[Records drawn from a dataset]
-- -- --

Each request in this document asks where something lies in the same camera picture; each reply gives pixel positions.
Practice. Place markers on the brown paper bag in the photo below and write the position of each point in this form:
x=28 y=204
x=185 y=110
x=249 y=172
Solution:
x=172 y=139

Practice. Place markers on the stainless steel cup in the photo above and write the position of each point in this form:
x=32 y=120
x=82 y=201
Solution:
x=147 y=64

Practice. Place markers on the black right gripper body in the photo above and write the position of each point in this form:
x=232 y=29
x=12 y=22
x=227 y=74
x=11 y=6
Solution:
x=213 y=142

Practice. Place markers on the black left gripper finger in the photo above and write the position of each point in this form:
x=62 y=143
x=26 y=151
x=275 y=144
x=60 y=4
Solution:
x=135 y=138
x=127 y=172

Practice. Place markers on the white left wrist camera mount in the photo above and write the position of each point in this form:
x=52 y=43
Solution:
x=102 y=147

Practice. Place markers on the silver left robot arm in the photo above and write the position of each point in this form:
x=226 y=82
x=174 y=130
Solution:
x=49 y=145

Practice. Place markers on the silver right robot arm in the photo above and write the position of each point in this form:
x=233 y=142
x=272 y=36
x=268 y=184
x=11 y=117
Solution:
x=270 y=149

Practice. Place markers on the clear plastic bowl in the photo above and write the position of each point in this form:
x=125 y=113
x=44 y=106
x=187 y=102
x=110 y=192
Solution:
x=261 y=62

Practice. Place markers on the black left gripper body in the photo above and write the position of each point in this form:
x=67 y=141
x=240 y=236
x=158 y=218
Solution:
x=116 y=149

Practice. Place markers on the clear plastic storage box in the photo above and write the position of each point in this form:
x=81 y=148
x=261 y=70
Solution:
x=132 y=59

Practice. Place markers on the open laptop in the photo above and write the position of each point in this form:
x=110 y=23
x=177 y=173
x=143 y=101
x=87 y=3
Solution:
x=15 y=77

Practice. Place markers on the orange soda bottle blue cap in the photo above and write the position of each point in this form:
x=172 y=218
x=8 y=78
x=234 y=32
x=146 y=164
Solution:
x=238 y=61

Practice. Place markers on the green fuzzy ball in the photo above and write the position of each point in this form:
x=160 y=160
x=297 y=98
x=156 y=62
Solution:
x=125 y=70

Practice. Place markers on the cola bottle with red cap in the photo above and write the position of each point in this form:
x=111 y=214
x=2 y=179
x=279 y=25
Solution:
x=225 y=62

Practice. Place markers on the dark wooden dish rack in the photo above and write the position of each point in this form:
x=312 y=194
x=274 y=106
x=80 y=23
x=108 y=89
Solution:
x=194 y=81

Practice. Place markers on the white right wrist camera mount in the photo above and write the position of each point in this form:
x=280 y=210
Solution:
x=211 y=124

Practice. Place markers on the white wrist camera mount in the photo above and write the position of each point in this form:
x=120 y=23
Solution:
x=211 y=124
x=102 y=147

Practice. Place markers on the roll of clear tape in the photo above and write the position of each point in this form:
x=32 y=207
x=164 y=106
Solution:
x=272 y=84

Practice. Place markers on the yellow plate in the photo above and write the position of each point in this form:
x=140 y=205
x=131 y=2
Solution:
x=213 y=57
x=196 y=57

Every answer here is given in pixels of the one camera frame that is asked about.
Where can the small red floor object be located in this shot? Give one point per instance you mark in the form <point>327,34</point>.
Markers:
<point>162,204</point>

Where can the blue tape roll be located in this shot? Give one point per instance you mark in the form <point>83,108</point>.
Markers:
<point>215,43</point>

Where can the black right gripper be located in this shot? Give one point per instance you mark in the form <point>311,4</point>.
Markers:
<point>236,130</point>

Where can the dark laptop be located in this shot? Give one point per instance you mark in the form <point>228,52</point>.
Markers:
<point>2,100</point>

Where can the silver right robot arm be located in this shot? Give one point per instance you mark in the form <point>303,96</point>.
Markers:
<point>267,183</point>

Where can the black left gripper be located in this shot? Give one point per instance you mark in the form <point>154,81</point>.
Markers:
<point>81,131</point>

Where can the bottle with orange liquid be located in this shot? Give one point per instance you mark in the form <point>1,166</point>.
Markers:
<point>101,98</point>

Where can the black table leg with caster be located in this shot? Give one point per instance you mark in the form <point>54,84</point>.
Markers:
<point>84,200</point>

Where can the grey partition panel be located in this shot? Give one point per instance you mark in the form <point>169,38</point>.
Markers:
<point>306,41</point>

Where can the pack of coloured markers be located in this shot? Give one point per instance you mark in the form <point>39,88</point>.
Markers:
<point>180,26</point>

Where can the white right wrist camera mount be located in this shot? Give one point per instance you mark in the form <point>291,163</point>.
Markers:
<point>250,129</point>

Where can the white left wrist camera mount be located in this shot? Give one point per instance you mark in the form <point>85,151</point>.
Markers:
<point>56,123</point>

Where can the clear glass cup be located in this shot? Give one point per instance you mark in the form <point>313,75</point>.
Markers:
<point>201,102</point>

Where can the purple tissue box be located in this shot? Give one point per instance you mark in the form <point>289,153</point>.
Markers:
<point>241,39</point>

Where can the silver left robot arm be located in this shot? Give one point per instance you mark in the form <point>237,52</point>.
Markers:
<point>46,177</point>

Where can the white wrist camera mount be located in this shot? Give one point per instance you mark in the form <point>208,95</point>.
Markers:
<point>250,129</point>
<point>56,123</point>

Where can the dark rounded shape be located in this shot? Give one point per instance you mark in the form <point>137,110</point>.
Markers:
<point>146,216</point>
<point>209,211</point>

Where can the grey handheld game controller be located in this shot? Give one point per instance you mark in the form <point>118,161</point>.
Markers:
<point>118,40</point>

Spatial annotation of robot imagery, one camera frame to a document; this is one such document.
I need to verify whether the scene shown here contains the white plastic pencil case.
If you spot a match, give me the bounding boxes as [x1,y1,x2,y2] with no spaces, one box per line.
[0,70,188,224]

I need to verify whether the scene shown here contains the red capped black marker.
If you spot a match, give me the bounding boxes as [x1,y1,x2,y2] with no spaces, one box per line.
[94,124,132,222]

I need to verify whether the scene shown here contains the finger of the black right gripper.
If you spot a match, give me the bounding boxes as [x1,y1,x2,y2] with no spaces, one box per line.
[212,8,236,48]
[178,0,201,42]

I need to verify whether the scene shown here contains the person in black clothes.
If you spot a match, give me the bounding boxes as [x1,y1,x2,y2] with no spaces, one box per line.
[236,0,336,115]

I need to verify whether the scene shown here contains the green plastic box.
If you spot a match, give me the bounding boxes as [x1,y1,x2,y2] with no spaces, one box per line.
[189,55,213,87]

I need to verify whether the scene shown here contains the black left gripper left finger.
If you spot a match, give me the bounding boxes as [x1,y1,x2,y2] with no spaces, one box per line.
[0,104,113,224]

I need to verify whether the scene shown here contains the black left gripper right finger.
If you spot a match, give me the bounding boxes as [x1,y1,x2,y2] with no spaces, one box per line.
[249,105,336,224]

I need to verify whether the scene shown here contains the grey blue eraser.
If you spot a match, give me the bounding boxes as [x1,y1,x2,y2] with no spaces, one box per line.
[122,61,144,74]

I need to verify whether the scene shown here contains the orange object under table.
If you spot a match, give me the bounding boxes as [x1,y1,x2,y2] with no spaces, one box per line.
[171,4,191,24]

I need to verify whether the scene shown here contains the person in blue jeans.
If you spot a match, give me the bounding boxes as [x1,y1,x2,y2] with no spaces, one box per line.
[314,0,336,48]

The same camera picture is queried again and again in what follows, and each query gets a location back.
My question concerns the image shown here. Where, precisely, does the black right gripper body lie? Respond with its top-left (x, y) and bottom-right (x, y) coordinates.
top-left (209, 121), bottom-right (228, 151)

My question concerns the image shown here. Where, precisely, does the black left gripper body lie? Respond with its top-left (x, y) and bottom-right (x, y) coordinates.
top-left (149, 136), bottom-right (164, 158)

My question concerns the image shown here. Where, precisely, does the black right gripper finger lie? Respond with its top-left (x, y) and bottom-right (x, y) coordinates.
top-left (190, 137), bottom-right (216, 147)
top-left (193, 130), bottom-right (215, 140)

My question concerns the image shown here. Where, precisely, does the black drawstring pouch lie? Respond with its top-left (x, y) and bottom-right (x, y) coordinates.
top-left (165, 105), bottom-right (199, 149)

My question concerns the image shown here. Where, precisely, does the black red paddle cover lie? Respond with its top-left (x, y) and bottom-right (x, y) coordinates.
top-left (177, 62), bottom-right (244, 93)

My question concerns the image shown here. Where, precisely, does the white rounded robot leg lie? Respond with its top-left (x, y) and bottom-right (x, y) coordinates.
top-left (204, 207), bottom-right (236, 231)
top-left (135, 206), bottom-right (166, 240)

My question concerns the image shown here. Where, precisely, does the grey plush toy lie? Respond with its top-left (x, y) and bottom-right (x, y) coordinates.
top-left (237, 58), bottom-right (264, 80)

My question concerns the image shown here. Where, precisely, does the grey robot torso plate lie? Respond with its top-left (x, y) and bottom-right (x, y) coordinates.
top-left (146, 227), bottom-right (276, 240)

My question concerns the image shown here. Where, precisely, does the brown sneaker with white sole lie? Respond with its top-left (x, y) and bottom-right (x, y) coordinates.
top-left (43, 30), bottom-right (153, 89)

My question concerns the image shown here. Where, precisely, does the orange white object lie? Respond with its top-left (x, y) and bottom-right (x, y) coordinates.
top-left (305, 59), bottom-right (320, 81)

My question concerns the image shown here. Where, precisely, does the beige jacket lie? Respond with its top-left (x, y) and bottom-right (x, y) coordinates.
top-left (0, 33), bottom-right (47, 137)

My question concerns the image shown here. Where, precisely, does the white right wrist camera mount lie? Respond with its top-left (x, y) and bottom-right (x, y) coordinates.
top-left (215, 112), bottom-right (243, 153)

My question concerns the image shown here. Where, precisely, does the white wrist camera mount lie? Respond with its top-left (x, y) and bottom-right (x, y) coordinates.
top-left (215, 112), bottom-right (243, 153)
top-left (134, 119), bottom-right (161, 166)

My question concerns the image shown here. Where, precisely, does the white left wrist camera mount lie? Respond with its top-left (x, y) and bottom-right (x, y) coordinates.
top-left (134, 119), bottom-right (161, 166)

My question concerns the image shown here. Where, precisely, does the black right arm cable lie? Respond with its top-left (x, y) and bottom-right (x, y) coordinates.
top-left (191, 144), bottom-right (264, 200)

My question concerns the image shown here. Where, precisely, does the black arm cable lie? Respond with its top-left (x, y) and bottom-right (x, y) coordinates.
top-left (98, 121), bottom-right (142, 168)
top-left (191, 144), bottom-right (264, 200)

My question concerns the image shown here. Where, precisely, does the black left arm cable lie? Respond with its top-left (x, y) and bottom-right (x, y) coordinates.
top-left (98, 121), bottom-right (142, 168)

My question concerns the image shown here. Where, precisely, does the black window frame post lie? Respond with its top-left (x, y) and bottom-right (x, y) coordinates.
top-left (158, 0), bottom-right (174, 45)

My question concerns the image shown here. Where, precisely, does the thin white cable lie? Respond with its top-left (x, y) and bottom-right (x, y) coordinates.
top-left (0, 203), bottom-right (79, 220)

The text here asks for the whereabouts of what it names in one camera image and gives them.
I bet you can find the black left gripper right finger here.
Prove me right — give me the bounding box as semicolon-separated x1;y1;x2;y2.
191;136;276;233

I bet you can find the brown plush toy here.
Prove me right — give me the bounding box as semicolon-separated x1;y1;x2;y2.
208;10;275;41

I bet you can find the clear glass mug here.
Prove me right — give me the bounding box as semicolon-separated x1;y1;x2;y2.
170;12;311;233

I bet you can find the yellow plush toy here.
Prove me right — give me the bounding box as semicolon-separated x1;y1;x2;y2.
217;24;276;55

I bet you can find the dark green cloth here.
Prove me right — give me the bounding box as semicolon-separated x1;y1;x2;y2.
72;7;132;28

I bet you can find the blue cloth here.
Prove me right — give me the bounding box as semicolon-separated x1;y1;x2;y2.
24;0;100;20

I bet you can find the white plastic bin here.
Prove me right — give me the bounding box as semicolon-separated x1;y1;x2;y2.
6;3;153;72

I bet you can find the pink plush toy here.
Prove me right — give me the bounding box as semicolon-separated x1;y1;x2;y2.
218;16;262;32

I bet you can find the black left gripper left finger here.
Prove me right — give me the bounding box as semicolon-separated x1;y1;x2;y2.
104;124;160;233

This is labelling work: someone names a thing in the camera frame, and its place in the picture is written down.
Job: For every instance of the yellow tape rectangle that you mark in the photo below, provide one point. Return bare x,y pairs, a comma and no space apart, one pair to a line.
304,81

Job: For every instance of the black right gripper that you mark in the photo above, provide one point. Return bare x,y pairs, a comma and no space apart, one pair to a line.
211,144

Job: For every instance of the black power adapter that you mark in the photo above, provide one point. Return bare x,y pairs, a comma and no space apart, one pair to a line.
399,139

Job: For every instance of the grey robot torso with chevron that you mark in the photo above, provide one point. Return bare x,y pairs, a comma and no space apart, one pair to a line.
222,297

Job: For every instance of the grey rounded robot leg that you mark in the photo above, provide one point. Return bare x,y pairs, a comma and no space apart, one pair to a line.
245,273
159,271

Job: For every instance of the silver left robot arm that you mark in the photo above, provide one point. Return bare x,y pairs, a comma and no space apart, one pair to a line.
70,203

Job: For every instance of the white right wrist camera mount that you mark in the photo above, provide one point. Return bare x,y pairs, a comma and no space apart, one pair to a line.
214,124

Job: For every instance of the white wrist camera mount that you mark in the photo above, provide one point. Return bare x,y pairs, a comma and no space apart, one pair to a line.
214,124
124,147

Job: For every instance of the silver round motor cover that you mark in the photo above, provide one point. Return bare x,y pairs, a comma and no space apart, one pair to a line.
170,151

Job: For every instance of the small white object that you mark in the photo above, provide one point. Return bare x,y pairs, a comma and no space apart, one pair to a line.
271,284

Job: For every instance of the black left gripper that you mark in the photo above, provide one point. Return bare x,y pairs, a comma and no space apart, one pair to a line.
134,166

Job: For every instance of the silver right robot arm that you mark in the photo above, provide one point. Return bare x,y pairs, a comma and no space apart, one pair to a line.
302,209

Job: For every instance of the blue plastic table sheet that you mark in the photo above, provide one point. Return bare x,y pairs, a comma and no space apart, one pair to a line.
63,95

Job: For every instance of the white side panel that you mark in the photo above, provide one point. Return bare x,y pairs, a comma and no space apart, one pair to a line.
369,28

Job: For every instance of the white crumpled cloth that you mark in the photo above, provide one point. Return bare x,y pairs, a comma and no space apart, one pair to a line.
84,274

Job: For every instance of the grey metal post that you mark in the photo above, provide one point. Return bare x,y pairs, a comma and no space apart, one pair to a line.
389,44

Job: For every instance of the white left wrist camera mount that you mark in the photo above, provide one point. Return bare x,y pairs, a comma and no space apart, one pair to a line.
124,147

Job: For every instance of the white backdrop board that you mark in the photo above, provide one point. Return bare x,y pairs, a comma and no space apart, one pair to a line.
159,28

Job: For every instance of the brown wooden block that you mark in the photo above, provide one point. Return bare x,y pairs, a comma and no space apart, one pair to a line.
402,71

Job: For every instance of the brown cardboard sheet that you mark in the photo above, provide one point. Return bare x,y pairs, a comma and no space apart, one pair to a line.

-- -- --

Problem: When a line in the data contains the string "document", copy that line.

Response:
Each request in this document asks where something lies in the same camera picture; each reply gives pixel positions.
Spatial annotation of robot imagery, one camera frame to a document; this is one such document.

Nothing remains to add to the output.